(Task to carry out) When the line containing "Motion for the" is reached, begin transcribing. Continue exactly through the final line of the listing, and return nothing else.

(Given material)

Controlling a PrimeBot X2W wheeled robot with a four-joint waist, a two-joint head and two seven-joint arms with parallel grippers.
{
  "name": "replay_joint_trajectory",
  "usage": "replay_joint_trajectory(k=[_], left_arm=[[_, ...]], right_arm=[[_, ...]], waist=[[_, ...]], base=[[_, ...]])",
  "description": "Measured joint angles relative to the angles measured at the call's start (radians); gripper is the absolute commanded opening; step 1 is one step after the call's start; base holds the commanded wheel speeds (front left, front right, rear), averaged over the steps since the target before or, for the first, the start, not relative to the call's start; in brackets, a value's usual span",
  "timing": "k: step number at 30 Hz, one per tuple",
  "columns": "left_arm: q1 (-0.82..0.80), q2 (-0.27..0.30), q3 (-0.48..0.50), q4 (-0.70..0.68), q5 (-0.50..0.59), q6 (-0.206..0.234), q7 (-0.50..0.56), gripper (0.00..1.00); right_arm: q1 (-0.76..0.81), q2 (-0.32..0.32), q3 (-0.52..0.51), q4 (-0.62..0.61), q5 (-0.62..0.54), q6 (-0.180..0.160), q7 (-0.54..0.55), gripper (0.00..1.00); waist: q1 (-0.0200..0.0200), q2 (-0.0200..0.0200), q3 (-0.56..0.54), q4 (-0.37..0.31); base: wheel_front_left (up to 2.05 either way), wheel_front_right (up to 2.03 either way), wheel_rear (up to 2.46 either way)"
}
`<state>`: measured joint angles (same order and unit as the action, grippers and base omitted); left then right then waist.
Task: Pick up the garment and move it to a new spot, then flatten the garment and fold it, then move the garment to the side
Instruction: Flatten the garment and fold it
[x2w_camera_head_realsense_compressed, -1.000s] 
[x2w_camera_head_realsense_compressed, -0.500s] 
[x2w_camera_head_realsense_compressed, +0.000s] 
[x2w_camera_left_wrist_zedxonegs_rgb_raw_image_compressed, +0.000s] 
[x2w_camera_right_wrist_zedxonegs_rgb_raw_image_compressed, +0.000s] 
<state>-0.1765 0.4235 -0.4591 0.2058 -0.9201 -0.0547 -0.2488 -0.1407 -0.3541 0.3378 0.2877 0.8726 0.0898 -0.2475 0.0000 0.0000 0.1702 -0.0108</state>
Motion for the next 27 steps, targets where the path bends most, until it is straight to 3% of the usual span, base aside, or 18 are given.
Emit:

(The answer)
Motion for the next 27 steps, targets where the path bends most, until it is straight to 3% of the usual span, base aside, or 18 are given.
Emit:

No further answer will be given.